> [THE TASK] Transcribe the listing underneath, keeping each word exact and omitting the images.

> [RECORD EXCERPTS]
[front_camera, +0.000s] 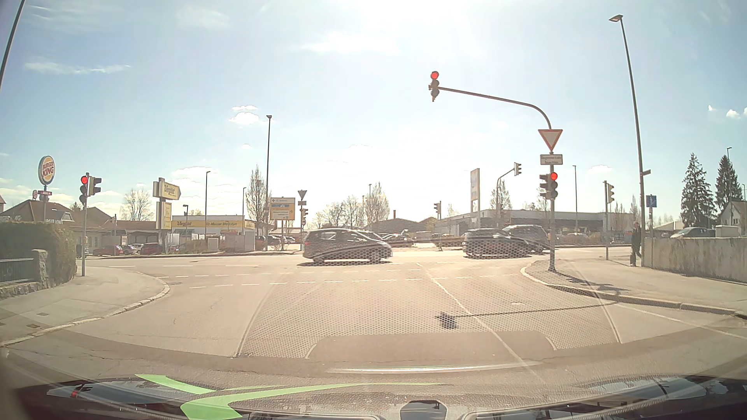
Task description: Follow the waypoints while adhering to traffic rules and regulations
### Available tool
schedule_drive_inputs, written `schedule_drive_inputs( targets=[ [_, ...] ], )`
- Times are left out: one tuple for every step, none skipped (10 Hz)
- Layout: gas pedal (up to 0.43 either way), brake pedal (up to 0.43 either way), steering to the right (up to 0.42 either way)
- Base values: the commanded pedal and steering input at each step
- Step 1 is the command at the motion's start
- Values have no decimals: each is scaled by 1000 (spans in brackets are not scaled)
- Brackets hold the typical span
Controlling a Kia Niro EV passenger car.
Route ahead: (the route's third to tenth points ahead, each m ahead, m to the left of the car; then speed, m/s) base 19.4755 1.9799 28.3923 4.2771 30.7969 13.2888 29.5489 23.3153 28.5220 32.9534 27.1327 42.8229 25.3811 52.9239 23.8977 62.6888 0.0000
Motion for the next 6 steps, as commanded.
schedule_drive_inputs(
  targets=[
    [0,335,0],
    [0,329,0],
    [0,335,0],
    [0,329,0],
    [0,329,0],
    [0,335,0]
  ],
)
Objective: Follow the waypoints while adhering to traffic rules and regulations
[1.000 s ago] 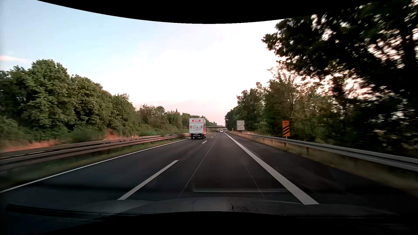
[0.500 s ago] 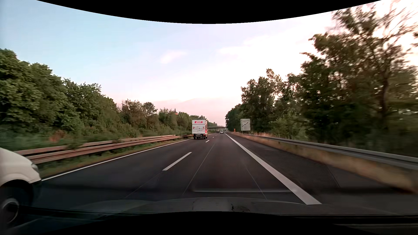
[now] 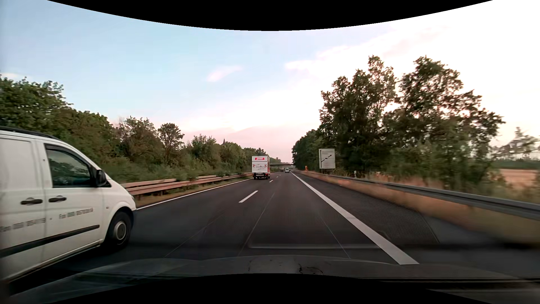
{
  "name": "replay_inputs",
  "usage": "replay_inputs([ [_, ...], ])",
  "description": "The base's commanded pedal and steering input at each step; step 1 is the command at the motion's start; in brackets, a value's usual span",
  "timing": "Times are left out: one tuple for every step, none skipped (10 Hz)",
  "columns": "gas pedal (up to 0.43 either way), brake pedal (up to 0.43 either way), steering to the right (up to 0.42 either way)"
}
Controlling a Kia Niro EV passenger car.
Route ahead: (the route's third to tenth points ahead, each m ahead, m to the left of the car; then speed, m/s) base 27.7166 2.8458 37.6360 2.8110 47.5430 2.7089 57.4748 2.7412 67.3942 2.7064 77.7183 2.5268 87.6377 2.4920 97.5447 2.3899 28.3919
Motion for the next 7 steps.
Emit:
replay_inputs([
  [0.15,0.0,-0.003],
  [0.15,0.0,-0.003],
  [0.15,0.0,-0.003],
  [0.15,0.0,-0.003],
  [0.15,0.0,-0.003],
  [0.15,0.0,-0.003],
  [0.15,0.0,-0.003],
])
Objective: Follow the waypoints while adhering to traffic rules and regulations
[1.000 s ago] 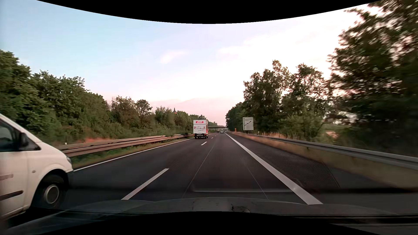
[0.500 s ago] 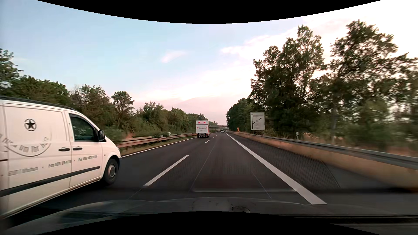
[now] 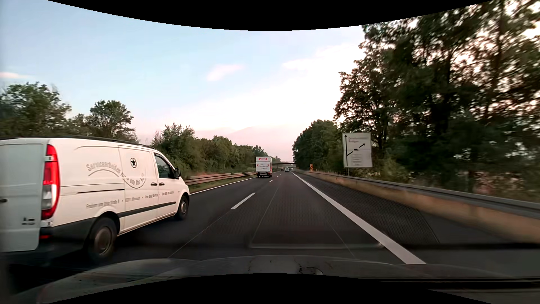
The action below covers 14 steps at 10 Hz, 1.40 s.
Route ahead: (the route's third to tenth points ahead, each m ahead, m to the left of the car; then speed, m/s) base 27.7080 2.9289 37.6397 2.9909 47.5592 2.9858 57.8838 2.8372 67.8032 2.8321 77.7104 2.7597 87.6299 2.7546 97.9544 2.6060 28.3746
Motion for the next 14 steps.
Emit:
replay_inputs([
  [0.15,0.0,-0.003],
  [0.15,0.0,-0.003],
  [0.15,0.0,-0.003],
  [0.15,0.0,-0.003],
  [0.15,0.0,-0.003],
  [0.15,0.0,-0.003],
  [0.15,0.0,-0.003],
  [0.15,0.0,-0.002],
  [0.15,0.0,-0.002],
  [0.15,0.0,-0.003],
  [0.138,0.0,-0.003],
  [0.138,0.0,-0.004],
  [0.138,0.0,-0.005],
  [0.138,0.0,-0.005],
])
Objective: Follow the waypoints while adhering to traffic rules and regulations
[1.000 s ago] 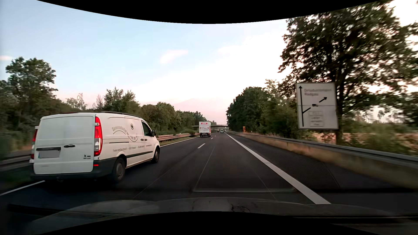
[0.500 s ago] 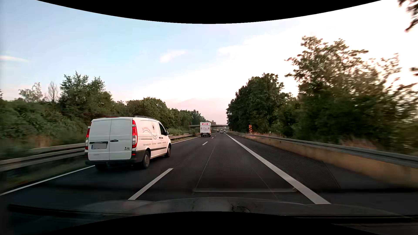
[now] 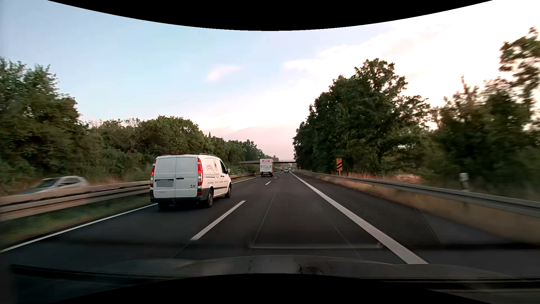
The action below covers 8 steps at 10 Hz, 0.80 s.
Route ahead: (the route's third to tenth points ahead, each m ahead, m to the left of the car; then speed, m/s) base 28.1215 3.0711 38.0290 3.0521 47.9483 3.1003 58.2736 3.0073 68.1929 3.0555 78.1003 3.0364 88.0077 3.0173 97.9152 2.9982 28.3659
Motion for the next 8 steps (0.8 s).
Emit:
replay_inputs([
  [0.138,0.0,-0.005],
  [0.138,0.0,-0.004],
  [0.138,0.0,-0.004],
  [0.138,0.0,-0.004],
  [0.138,0.0,-0.004],
  [0.138,0.0,-0.004],
  [0.138,0.0,-0.004],
  [0.138,0.0,-0.004],
])
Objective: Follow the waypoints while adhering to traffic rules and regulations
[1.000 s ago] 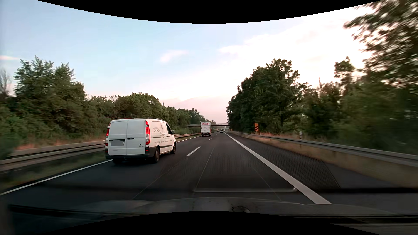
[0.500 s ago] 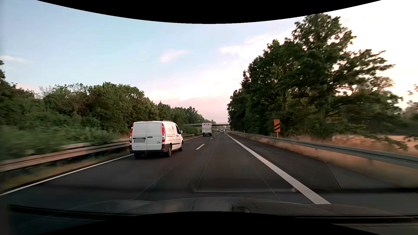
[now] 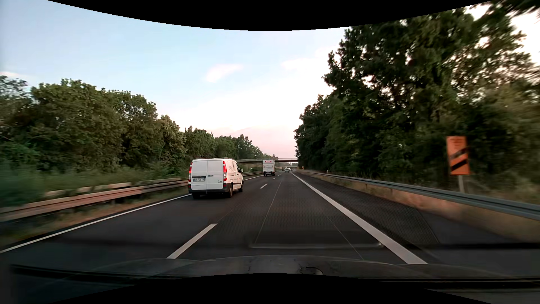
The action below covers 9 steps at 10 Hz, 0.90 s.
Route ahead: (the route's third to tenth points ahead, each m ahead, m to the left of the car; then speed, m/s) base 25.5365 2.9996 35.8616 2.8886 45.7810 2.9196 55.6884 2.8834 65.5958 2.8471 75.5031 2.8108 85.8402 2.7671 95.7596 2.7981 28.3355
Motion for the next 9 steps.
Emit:
replay_inputs([
  [0.138,0.0,-0.004],
  [0.138,0.0,-0.004],
  [0.138,0.0,-0.004],
  [0.138,0.0,-0.004],
  [0.138,0.0,-0.004],
  [0.138,0.0,-0.004],
  [0.138,0.0,-0.003],
  [0.138,0.0,-0.003],
  [0.138,0.0,-0.003],
])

> [EXERCISE OUTPUT]
[front_camera, +0.000s] 
Task description: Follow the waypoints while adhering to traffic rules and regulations
### Available tool
schedule_drive_inputs, written `schedule_drive_inputs( targets=[ [_, ...] ], )`
- Times are left out: one tuple for every step, none skipped (10 Hz)
- Layout: gas pedal (up to 0.43 either way), brake pedal (up to 0.43 either way), steering to the right (up to 0.42 either way)
- Base values: the commanded pedal and steering input at each step
- Step 1 is the command at the motion's start
- Values have no decimals: each is scaled by 1000 (spans in brackets are not scaled)
- Brackets hold the typical span
Controlling a Kia Niro EV passenger car.
Route ahead: (the route's third to tenth points ahead, each m ahead, m to the left of the car; then speed, m/s) base 19.4755 1.9799 28.3923 4.2771 30.7969 13.2888 29.5489 23.3153 28.5220 32.9534 27.1327 42.8229 25.3811 52.9239 23.8977 62.6888 0.0000
Motion for the next 6 steps, as commanded.
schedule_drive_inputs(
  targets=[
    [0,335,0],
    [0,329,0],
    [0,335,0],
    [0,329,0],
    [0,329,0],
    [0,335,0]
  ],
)
Objective: Follow the waypoints while adhering to traffic rules and regulations
[1.000 s ago] 
[0.500 s ago] 
[now] 
{
  "name": "replay_inputs",
  "usage": "replay_inputs([ [_, ...], ])",
  "description": "The base's commanded pedal and steering input at each step; step 1 is the command at the motion's start; in brackets, a value's usual span",
  "timing": "Times are left out: one tuple for every step, none skipped (10 Hz)",
  "columns": "gas pedal (up to 0.43 either way), brake pedal (up to 0.43 either way), steering to the right (up to 0.42 either way)"
}
Controlling a Kia Niro EV passenger car.
Route ahead: (the route's third to tenth points ahead, each m ahead, m to the left of the car; then speed, m/s) base 27.7166 2.8458 37.6360 2.8110 47.5430 2.7089 57.4748 2.7412 67.3942 2.7064 77.7183 2.5268 87.6377 2.4920 97.5447 2.3899 28.3919
Motion for the next 7 steps.
Emit:
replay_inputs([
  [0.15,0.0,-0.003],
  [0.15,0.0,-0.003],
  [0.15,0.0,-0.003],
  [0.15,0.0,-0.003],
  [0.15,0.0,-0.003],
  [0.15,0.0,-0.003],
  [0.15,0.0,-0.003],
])
Objective: Follow the waypoints while adhering to traffic rules and regulations
[1.000 s ago] 
[0.500 s ago] 
[now] 
The action below covers 14 steps at 10 Hz, 1.40 s.
Route ahead: (the route's third to tenth points ahead, each m ahead, m to the left of the car; then speed, m/s) base 27.7080 2.9289 37.6397 2.9909 47.5592 2.9858 57.8838 2.8372 67.8032 2.8321 77.7104 2.7597 87.6299 2.7546 97.9544 2.6060 28.3746
Motion for the next 14 steps.
Emit:
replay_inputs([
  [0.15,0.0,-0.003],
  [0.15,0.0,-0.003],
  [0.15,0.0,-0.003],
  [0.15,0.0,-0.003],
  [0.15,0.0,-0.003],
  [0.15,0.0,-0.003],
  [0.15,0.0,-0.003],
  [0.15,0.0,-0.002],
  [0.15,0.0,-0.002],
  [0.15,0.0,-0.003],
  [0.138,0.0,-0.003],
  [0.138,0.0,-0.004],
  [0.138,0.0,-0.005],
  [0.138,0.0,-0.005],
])
Objective: Follow the waypoints while adhering to traffic rules and regulations
[1.000 s ago] 
[0.500 s ago] 
[now] 
The action below covers 8 steps at 10 Hz, 0.80 s.
Route ahead: (the route's third to tenth points ahead, each m ahead, m to the left of the car; then speed, m/s) base 28.1215 3.0711 38.0290 3.0521 47.9483 3.1003 58.2736 3.0073 68.1929 3.0555 78.1003 3.0364 88.0077 3.0173 97.9152 2.9982 28.3659
Motion for the next 8 steps (0.8 s).
Emit:
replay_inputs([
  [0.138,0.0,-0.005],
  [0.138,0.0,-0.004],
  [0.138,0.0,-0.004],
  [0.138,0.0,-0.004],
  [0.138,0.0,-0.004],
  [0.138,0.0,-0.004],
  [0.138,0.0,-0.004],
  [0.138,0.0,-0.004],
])
Objective: Follow the waypoints while adhering to traffic rules and regulations
[1.000 s ago] 
[0.500 s ago] 
[now] 
The action below covers 9 steps at 10 Hz, 0.90 s.
Route ahead: (the route's third to tenth points ahead, each m ahead, m to the left of the car; then speed, m/s) base 25.5365 2.9996 35.8616 2.8886 45.7810 2.9196 55.6884 2.8834 65.5958 2.8471 75.5031 2.8108 85.8402 2.7671 95.7596 2.7981 28.3355
Motion for the next 9 steps.
Emit:
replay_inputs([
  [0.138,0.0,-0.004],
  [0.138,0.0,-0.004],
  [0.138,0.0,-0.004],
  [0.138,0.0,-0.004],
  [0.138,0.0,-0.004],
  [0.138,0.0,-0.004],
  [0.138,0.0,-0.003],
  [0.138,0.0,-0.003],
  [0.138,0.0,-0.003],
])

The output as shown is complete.